> _DIRECTIONS_: Beginning with the opening line, set down each line of the material below exactly, stopping once the line with "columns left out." is done.

> _GIVEN RECORDS_:
::::::::::

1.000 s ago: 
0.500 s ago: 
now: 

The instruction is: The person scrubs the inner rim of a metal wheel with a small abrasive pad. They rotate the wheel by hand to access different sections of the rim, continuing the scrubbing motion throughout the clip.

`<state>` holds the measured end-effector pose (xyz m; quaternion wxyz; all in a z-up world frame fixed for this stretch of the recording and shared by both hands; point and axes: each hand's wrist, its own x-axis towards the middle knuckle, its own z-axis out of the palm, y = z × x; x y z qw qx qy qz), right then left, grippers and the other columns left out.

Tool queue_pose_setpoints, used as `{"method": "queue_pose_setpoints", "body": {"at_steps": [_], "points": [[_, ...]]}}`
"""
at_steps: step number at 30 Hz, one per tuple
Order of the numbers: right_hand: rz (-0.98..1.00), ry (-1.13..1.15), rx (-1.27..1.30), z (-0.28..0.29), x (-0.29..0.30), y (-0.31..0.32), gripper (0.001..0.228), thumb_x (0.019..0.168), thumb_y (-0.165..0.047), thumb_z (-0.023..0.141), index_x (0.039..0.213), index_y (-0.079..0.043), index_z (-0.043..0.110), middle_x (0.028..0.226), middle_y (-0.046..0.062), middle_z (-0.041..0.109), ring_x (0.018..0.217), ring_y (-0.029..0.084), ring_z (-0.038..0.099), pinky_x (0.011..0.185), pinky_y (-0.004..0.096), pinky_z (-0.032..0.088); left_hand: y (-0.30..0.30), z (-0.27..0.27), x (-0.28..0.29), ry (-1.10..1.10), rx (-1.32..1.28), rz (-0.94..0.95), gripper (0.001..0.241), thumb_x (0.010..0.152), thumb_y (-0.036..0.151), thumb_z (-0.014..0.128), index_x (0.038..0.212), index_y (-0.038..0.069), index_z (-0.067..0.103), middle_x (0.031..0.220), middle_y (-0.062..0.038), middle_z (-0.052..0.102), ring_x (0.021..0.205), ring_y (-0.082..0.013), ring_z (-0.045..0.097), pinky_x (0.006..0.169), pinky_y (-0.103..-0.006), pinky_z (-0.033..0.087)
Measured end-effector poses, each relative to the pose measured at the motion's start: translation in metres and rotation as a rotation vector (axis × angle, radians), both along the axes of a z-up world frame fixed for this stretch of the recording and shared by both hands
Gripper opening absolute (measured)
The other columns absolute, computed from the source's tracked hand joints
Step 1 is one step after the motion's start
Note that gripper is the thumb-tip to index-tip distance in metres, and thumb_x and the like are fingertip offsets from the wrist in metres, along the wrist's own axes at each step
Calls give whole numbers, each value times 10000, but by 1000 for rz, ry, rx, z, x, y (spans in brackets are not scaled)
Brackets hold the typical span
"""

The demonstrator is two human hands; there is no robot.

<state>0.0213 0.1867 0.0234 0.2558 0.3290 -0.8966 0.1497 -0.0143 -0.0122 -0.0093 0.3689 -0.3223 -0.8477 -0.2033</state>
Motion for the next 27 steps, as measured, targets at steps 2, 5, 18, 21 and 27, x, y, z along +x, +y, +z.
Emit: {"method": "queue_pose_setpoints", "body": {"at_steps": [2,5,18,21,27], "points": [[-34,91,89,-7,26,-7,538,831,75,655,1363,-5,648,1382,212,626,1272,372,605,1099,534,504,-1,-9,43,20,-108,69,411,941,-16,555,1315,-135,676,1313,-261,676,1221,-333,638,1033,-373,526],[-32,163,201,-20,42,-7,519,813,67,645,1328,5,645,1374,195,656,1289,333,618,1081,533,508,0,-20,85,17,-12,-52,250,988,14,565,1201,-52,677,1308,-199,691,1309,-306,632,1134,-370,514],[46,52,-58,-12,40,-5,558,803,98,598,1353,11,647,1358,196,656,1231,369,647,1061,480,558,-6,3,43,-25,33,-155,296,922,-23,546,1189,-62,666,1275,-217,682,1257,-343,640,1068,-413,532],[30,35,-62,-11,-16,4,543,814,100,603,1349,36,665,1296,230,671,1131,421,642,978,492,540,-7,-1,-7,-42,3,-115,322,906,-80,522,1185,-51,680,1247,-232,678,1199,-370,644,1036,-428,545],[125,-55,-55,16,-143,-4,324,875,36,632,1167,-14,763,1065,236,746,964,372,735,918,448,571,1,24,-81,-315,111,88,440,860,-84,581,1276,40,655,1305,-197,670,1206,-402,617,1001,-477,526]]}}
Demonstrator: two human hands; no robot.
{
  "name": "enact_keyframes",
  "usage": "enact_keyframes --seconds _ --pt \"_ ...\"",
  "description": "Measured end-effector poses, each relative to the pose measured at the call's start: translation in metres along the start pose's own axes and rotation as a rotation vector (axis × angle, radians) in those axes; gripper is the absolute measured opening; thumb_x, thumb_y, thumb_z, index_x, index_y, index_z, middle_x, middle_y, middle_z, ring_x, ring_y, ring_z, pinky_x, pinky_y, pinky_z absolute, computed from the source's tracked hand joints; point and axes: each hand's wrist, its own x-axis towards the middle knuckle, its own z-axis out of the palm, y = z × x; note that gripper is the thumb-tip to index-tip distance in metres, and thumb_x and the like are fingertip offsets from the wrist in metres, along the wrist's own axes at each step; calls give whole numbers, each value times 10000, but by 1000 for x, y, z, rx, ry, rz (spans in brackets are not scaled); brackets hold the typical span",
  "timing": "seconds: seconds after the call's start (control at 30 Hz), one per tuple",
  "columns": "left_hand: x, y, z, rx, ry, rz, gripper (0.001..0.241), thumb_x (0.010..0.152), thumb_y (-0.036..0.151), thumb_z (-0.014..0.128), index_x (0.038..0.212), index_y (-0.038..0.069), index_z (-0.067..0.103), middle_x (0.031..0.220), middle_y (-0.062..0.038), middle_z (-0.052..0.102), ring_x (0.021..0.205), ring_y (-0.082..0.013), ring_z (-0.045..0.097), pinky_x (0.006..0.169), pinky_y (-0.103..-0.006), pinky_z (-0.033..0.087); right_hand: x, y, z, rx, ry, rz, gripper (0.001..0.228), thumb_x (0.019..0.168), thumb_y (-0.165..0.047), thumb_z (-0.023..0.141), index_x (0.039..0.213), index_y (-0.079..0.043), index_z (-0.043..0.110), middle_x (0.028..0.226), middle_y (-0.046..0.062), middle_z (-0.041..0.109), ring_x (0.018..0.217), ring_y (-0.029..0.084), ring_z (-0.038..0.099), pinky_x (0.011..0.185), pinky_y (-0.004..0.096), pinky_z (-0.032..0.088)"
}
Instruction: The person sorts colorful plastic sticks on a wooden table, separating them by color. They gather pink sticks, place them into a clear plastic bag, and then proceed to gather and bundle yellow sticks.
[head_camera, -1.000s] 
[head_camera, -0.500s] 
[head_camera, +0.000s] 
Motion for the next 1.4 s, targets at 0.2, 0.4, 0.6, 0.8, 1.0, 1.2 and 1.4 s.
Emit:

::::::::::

> _EXERCISE SOLUTION_:
1.000 s ago: 
0.500 s ago: 
now: 

The instruction is: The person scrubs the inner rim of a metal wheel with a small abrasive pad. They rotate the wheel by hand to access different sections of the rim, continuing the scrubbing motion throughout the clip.

`<state>` holds the measured end-effector pose (xyz m; quaternion wxyz; all in a z-up world frame fixed for this stretch of the recording and shared by both hands; point and axes: each hand's wrist, its own x-axis towards the middle knuckle, its own z-axis out of the palm, y = z × x; x y z qw qx qy qz), right then left, grippers and the other columns left out.

What this exercise needed has been supplied.